→ **Task to carry out**:
Could you work out the number of lines in the listing that include the word "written" and reply with that figure alone?

→ **Dataset**:

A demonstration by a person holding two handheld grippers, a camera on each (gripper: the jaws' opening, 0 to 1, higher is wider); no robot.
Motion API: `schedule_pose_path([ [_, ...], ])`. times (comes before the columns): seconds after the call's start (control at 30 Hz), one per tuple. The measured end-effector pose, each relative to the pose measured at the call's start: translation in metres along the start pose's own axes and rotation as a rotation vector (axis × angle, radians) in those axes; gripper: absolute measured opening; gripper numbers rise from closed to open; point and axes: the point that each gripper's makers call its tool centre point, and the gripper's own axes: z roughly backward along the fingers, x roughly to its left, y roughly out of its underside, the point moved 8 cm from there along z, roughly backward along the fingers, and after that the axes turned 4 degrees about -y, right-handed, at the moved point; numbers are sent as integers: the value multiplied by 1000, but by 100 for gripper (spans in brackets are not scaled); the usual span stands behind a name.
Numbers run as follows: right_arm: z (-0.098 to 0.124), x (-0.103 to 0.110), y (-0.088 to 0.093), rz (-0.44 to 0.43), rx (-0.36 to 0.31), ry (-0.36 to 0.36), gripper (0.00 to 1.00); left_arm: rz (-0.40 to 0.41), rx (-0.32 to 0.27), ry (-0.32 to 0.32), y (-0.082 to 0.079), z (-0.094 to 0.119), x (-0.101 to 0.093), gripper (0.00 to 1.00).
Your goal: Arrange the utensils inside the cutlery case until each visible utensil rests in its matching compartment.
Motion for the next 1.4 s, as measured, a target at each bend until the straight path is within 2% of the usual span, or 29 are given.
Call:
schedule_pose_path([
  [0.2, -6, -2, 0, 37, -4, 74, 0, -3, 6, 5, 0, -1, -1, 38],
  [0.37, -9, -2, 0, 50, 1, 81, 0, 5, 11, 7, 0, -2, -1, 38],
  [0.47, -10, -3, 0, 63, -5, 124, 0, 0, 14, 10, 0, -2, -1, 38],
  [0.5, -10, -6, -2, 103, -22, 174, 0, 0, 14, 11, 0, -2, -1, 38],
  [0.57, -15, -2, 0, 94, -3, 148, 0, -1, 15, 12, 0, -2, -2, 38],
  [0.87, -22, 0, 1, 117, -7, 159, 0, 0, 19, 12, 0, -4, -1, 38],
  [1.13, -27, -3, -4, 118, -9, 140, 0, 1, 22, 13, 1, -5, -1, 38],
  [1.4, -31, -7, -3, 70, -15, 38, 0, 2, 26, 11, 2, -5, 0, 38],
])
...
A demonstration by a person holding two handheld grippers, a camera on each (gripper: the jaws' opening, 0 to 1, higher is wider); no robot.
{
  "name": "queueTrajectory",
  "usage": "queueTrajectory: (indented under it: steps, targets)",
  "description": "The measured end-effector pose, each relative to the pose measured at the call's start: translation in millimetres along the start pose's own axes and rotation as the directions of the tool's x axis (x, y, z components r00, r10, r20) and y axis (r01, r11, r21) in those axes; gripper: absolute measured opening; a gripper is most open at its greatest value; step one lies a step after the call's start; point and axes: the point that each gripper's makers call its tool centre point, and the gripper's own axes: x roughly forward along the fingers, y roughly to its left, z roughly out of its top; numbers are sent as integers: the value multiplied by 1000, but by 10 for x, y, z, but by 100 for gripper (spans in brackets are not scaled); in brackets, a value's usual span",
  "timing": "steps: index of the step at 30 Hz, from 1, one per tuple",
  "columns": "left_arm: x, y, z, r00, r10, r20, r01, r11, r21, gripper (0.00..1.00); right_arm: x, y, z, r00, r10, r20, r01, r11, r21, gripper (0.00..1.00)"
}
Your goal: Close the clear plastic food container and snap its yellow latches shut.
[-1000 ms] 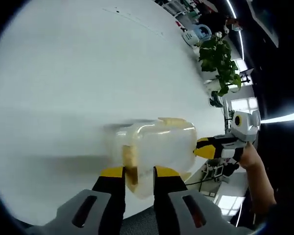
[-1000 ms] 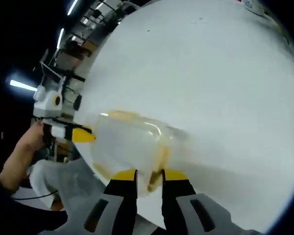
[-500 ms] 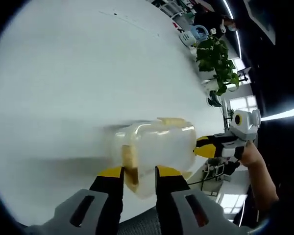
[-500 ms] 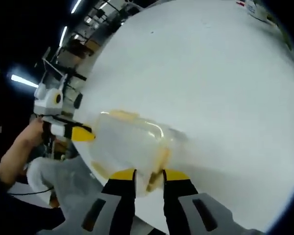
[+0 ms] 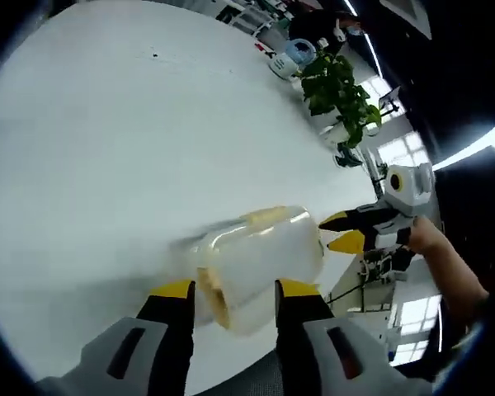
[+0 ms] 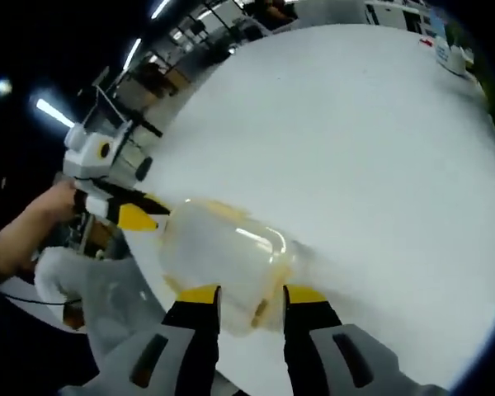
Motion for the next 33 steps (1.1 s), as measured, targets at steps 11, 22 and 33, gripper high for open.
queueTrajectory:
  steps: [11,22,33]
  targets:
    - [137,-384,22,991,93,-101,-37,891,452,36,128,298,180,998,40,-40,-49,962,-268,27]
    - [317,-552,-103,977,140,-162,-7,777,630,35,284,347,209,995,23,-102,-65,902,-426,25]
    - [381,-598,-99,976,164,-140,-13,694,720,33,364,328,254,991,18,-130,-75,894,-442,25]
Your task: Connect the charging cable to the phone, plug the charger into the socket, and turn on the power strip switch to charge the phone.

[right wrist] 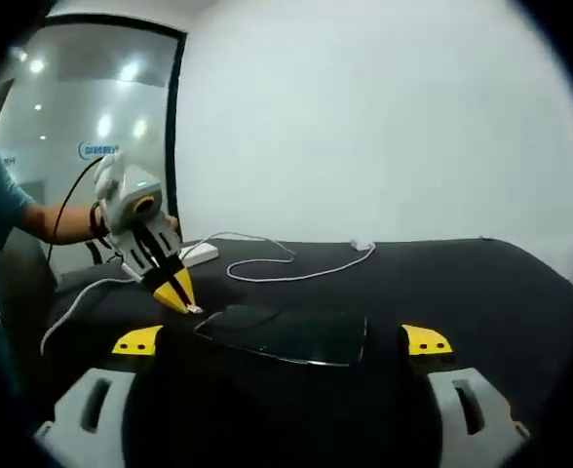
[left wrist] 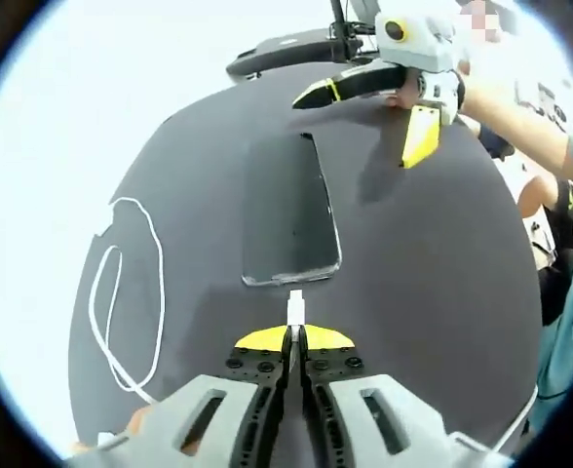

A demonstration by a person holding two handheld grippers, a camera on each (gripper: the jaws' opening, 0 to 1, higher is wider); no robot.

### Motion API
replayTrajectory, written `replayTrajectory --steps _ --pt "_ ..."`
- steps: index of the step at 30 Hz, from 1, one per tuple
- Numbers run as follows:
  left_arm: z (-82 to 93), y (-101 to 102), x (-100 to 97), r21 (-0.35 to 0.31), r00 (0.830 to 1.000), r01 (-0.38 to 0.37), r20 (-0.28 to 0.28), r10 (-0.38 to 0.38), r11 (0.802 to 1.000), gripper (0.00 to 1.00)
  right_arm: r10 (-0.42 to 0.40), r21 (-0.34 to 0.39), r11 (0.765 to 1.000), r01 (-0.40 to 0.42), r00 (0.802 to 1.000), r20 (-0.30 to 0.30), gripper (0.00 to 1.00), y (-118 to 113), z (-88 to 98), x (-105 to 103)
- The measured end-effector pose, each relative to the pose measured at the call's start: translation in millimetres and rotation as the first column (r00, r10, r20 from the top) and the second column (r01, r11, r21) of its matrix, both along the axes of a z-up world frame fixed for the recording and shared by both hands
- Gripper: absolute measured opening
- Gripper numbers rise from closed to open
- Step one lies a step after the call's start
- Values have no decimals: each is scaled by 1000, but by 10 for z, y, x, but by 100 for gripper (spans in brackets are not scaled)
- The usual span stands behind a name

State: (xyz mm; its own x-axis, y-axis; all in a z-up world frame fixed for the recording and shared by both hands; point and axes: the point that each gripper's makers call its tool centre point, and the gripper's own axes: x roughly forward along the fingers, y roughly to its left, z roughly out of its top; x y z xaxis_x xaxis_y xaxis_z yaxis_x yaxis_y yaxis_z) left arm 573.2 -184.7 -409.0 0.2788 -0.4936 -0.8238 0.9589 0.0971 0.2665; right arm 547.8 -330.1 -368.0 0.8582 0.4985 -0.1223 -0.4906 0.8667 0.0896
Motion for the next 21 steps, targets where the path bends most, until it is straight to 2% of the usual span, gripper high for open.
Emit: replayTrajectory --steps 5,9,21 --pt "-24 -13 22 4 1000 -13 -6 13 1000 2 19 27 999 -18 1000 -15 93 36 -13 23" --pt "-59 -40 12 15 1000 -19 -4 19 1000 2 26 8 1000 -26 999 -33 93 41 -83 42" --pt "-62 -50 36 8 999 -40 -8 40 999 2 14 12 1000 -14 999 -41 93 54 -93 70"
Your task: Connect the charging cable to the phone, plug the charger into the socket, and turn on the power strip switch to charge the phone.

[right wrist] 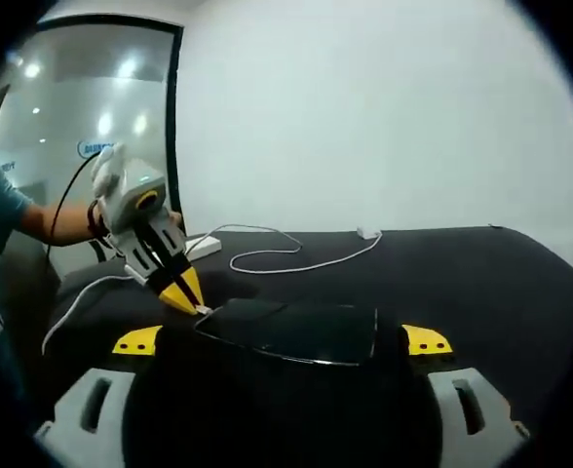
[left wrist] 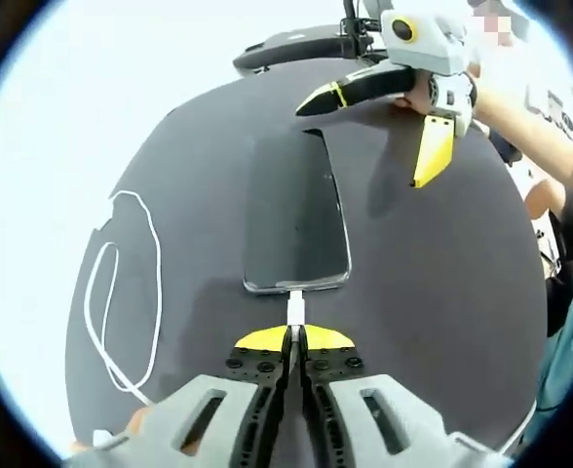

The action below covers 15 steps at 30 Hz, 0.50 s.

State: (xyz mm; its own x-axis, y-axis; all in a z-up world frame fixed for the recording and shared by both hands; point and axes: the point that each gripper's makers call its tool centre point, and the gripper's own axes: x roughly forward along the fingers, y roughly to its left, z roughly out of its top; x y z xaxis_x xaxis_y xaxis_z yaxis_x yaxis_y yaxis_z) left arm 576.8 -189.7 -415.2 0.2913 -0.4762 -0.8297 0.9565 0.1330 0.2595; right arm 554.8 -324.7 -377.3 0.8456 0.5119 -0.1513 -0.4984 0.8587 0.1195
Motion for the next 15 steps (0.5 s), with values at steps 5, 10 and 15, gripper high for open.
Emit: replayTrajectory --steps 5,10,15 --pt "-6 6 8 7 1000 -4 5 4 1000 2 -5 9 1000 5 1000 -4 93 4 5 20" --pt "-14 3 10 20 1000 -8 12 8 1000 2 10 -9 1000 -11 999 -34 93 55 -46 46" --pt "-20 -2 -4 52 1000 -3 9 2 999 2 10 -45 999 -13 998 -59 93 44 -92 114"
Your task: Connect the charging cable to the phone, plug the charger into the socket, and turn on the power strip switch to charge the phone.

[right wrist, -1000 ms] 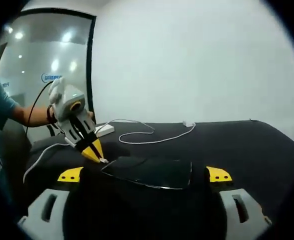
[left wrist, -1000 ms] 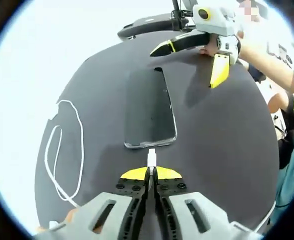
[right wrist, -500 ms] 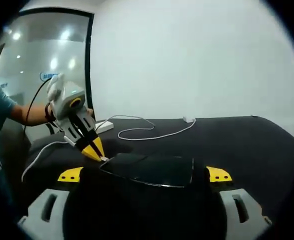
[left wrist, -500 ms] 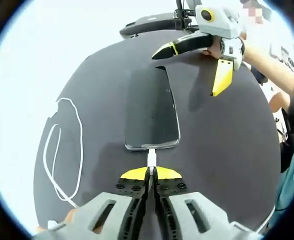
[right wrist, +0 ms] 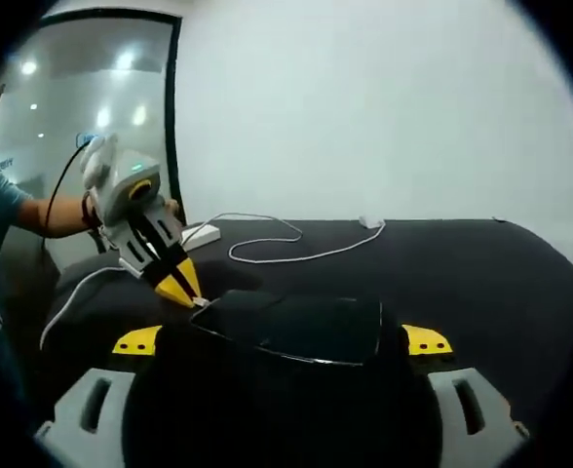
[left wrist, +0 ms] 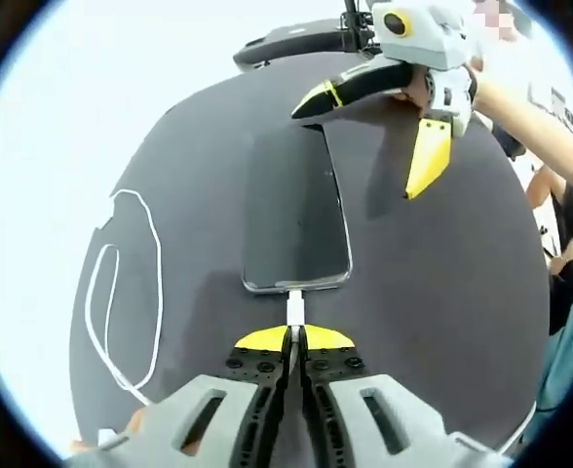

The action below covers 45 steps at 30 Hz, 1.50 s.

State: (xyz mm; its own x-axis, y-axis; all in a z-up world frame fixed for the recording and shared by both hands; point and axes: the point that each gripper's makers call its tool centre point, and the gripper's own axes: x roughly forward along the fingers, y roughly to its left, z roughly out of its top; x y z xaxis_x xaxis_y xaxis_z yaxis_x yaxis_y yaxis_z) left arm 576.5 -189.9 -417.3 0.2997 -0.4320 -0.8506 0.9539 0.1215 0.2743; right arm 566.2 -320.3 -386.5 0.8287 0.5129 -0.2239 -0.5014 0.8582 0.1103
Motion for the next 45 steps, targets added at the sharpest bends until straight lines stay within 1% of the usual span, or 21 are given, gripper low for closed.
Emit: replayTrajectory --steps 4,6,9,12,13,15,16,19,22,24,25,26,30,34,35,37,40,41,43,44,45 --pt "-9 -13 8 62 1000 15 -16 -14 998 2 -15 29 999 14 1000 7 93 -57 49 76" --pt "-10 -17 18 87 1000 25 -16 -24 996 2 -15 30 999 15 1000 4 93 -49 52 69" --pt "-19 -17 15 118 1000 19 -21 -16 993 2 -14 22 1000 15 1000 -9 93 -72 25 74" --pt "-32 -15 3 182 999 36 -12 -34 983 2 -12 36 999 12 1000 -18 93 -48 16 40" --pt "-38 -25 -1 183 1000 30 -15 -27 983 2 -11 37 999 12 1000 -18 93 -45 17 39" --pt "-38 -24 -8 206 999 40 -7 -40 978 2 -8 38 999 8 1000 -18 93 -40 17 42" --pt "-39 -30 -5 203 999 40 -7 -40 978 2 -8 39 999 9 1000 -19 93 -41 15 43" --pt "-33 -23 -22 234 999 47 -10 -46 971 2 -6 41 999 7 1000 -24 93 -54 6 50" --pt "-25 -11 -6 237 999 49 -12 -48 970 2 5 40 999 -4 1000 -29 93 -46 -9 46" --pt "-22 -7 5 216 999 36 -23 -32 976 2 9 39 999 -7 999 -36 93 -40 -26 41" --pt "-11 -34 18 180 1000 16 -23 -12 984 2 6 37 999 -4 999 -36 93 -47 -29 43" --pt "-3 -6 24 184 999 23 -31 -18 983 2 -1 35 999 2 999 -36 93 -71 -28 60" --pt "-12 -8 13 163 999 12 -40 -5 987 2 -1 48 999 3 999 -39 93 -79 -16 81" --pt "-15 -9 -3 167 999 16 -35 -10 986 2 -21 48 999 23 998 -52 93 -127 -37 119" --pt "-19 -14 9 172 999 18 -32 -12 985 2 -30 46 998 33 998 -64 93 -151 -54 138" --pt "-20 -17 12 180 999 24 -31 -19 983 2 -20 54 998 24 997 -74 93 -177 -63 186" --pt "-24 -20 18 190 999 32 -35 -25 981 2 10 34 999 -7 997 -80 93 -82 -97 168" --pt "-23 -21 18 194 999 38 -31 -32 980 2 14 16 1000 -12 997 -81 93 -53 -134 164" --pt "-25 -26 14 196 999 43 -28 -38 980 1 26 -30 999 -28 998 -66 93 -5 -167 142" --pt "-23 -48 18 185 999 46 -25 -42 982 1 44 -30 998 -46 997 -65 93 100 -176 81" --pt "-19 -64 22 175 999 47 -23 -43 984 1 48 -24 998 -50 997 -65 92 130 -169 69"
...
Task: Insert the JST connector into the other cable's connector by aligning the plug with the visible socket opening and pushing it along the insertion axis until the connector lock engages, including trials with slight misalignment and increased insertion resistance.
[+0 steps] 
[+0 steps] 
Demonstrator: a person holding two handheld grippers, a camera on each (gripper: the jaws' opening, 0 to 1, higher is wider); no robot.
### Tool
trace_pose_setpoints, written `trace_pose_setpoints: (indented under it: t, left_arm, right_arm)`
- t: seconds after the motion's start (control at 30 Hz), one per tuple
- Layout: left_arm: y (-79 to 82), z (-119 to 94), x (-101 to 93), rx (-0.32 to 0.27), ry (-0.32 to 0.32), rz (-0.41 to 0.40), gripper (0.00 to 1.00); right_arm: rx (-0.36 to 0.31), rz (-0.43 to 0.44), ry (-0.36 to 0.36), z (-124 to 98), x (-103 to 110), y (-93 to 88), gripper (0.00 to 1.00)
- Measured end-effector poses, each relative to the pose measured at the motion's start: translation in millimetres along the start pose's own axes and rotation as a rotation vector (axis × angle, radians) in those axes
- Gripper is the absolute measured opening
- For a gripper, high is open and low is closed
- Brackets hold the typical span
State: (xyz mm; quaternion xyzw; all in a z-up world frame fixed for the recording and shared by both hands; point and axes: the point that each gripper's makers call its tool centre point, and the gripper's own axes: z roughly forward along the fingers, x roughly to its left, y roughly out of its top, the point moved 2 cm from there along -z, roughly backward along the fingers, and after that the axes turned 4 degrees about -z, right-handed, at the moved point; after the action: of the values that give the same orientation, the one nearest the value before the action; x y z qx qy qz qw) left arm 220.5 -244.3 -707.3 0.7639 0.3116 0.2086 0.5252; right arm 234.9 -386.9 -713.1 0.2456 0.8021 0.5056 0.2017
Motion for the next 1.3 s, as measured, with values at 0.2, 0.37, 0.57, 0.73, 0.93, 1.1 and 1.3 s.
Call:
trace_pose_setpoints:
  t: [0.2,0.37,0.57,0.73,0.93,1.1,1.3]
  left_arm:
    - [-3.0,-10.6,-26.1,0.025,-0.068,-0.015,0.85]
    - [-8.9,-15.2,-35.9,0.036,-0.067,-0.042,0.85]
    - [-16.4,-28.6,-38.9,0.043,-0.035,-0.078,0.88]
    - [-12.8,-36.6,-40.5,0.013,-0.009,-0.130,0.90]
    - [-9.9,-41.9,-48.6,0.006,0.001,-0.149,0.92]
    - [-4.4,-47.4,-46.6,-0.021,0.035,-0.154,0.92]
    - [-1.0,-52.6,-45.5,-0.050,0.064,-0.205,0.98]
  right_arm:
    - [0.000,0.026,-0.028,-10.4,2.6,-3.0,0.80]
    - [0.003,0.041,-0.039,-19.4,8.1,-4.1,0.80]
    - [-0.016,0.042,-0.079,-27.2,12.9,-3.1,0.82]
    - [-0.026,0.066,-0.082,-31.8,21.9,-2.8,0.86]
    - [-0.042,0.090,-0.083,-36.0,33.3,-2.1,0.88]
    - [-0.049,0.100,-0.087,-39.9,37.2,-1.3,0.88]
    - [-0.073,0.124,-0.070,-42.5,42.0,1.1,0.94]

→ **Answer section**:
2